Parallelamente, la sua «patria» veneziana sembra fornirgli, già pronto per l'uso, quello strumento di lingua parlata di cui egli ha bisogno, lingua parlata socialmente unitaria senza stratificazione rigida, lingua usuale anche della classe dirigente e lingua scritta non «grammaticale»: il solo dei dialetti italiani totalmente immune, nell'uso parlato anche colto, da squalifica culturale, «dialetto» nel senso corrente solo per la prospettiva letteraria; capace di servire non soltanto nell'uso amministrativo e giuridico, ma anche per discutere oralmente di filosofia e di scienza.
Qui Goldoni si colloca d'istinto nel punto d'incontro di una secolare tradizione dialettale veneziana con la comune tradizione italiana ed europea: di quella tradizione, rimasta sempre al bivio tra lingua e dialetto, Goldoni è l'erede per molti versi conclusivo. Il fatto è che in lui il veneziano diventa lingua nel grado totale della rappresentazione, proprio quando la sua bivalenza di lingua dialetto sta per cessare di essere: dopo di lui è possibile una letteratura dialettale veneziana solo in senso vernacolare e municipale (e l'Ottocento sentirà spesso Goldoni dialettale in questa chiave minore di naturalismo vernacolare, e fioriranno un po' dovunque, anche nella Firenze delle ciane dello Zannoni le imitazioni dialettali di Goldoni).

Goldoni chiude una pagina, e ne apre una nuova, nella storia delle letterature dialettali e della concezione del dialetto come strumento espressivo: in lui il dialetto acquista per la prima volta piena autonomia di lingua parlata, fuori di caricatura e di polemica. Con Goldoni ha inizio la storia urbana e civile del dialetto (saranno poi, tanto diversamente intonate, ma sempre su un doppio registro antiletterario, insieme locale ed europeo, «i paroll d'ori lenguagg» del Porta).
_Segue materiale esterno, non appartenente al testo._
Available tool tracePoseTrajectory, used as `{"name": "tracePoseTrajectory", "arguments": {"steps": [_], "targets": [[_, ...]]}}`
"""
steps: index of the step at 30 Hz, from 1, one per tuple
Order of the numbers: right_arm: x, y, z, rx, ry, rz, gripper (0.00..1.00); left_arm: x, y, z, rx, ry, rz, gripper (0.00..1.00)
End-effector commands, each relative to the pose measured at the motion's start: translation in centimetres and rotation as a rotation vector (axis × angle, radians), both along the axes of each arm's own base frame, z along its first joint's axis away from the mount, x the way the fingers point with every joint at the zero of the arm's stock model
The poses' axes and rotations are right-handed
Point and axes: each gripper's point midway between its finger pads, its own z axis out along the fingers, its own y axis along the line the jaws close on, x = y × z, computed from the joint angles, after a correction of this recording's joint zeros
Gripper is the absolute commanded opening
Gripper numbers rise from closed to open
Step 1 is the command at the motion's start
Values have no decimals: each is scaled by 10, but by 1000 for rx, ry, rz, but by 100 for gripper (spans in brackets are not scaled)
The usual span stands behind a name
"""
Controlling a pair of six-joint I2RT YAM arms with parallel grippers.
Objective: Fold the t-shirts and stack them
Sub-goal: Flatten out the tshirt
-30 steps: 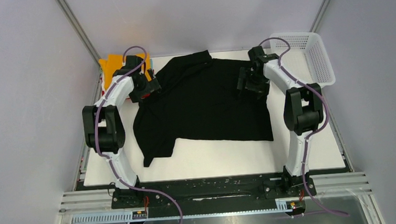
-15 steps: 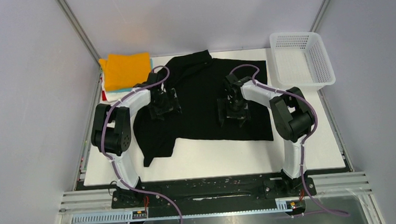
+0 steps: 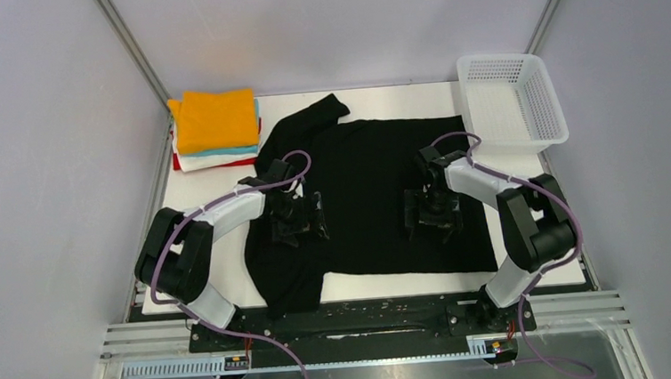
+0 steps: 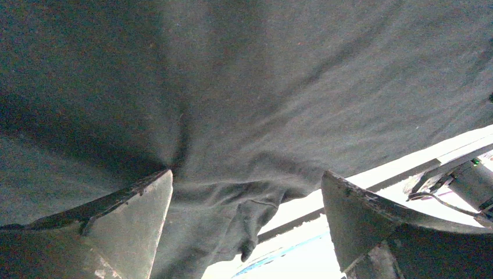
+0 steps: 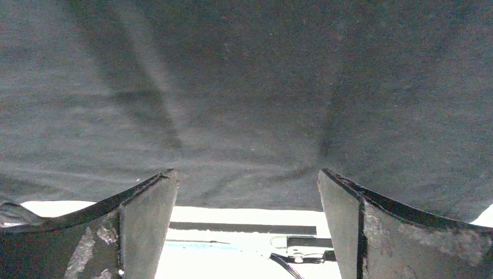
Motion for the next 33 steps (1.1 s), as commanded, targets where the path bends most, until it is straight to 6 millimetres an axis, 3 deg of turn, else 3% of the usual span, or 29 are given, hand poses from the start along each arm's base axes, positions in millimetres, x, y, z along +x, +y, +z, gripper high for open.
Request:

Questo suo sentimento del dialetto come «linguaggio», lingua materna in cui si specchia la vita di tutta una società, sarà espresso tante volte dal Goldoni, ma forse mai meglio che nella nostalgia dei versi veneziani scritti da Parigi «lontan tresento mia»: «El dolce nome de la Patria mia... / ... el linguazo, e i costumi de la zente». Dove c'è tutto il sentimento linguistico di Goldoni, molto meglio che nelle sue professioni di orgoglio veneziano che sanno invece di municipale, come nei brutti versi arcadici dichiaranti «la dolcissima / Facondia veneziana / Con el vigor dei termini / Far fronte alla toscana».

La parola «linguaggio», coi suoi sinonimi, indica sempre in GoIdoni la parlata, il discorrere naturale e vivo, la lingua come spontaneità: una realtà topografica, psicologica e sociale prima che storica, o storico solo in quanto patrimonio vivente, ma sempre fuori della tradizione letteraria.